NetworkConfiguration / dhcpcd

DHCP / IPv4LL / IPv6RA / DHCPv6 client.
https://roy.marples.name/projects/dhcpcd
BSD 2-Clause "Simplified" License
343 stars 111 forks source link

issues with reconfiguration of delegated prefixes when moving from v7.1.0 to v9.4.1/v10.0.2 #249

Closed Marty-42 closed 1 year ago

Marty-42 commented 1 year ago

I have the following setup:

A: behavior with v7.1.0-2+b1b (Debian Bullseye):

  1. Initial prefix delegation works in case of upstream prefix change:
  2. a reconfiguration request is received from upstream router
  3. respective sub-prefixes are updated and allocated to connected interfaces

B: behavior with v9.4.1-22 (Debian Bookworm), also observed with v10.0.2-4 (Debian Trixie) with the same config:

  1. Initial prefix delegation works
  2. reconfiguration request is not received from upstream router

Apparently the default configuration has changed between the two versions as adding "option dhcp6_reconfigure_accept" to the config file partly resolves the issue, i.e:

  1. reconfiguration request is received from upstream router, however only a 62bit prefix is delegated instead of the requested 60bit prefix:

dhcpcd[91080]: wan: unauthenticated RECONFIGURE6 from fe80::YYY dhcpcd[91080]: wan: RECONFIGURE6 from fe80::YYY dhcpcd[91080]: wan: broadcasting RENEW6 (xid 0x9a0dde), next in 10.3 seconds dhcpcd[91080]: wan: DHCPv6 REPLY: prefix mismatch .... dhcpcd[91080]: wan: ADV 2003:XXX::/62 from fe80::YYY

  1. updated and allocation of sub-prefixes to connected interfaces partly fails, as the provided 62bit prefix is not sufficient to allocated all prefixes for the connected devices:

dhcpcd[91080]: eth9: invalid prefix 2003:XXX::/62 + 9/64: Numerical result out of range

I have currently a workaround in place that simply restarts dhcpcd whenever the wrong prefix length is received during a reconfiguration, but I would rather avoid such workaround, in particular as the setup flawlessly worked with v7.1.0.

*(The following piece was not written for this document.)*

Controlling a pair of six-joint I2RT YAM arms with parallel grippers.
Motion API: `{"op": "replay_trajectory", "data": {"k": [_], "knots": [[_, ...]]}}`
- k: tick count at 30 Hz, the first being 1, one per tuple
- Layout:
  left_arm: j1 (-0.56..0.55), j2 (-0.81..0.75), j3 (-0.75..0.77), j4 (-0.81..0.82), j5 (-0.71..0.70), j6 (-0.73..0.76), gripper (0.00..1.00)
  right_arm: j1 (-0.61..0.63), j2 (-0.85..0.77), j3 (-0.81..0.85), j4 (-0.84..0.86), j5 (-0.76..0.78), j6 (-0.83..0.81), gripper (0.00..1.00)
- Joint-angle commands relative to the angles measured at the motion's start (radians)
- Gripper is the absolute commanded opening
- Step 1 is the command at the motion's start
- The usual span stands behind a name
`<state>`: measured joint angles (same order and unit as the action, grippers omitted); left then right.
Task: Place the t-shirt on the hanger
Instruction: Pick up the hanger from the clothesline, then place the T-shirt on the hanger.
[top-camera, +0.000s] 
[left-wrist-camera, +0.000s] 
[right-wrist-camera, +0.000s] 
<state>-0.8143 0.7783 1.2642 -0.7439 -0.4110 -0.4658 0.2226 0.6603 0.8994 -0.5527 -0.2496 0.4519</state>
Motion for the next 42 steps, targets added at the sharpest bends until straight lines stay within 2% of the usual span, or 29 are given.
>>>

Questions: Is there any other change of the config required in order to receive a prefix with the proper prefix length (it always works when starting the server and with version v7.1.0 it also works flawlessly during reconfiguration) or is this some bug?

Additionally, the "unauthenticated RECONFIGURE6" warning is unrelated as it also appeared with version v7.1.0 and should be simply ignored due to the "noauthrequired". I still would like to get rid of this warning, however the documentation is somewhat lean in this respect. Anyone willing to share some insight how to properly setup authentication?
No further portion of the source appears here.